Problem =
A single stretch of the material below is to be transcribed exactly, starting at the line with "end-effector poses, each" and ending after the line with "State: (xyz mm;".

------------------------------

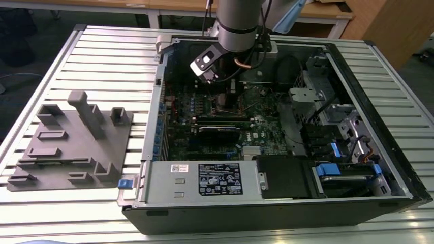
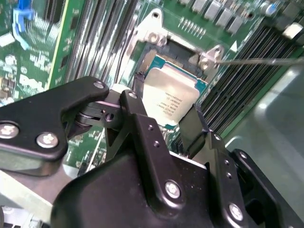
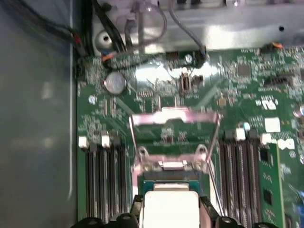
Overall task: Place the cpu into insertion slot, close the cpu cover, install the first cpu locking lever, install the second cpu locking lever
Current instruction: 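Place the cpu into insertion slot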
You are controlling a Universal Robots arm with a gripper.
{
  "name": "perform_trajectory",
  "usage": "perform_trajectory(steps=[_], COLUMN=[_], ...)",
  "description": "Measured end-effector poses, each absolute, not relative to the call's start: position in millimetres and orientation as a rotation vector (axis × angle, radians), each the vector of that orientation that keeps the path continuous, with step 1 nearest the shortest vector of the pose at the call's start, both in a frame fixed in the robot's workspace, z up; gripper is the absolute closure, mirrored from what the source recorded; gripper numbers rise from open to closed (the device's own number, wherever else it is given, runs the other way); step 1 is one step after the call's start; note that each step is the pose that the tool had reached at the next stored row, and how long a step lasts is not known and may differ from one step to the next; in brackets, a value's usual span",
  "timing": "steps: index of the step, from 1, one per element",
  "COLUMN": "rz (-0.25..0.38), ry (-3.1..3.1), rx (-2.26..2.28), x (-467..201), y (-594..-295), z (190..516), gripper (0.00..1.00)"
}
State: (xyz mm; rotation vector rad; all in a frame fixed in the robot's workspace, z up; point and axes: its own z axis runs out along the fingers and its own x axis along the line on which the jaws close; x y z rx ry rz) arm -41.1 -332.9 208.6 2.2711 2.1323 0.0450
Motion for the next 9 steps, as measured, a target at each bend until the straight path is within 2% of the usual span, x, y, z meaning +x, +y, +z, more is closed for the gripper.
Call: perform_trajectory(steps=[9], rz=[0.045], ry=[2.132], rx=[2.271], x=[-37.2], y=[-334.7], z=[206.3], gripper=[0.46])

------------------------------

Written response =
  "description": "Measured end-effector poses, each absolute, not relative to the call's start: position in millimetres and orientation as a rotation vector (axis × angle, radians), each the vector of that orientation that keeps the path continuous, with step 1 nearest the shortest vector of the pose at the call's start, both in a frame fixed in the robot's workspace, z up; gripper is the absolute closure, mirrored from what the source recorded; gripper numbers rise from open to closed (the device's own number, wherever else it is given, runs the other way); step 1 is one step after the call's start; note that each step is the pose that the tool had reached at the next stored row, and how long a step lasts is not known and may differ from one step to the next; in brackets, a value's usual span",
  "timing": "steps: index of the step, from 1, one per element",
  "COLUMN": "rz (-0.25..0.38), ry (-3.1..3.1), rx (-2.26..2.28), x (-467..201), y (-594..-295), z (190..516), gripper (0.00..1.00)"
}
State: (xyz mm; rotation vector rad; all in a frame fixed in the robot's workspace, z up; point and axes: its own z axis runs out along the fingers and its own x axis along the line on which the jaws close; x y z rx ry rz) arm -41.1 -332.9 208.6 2.2711 2.1323 0.0450

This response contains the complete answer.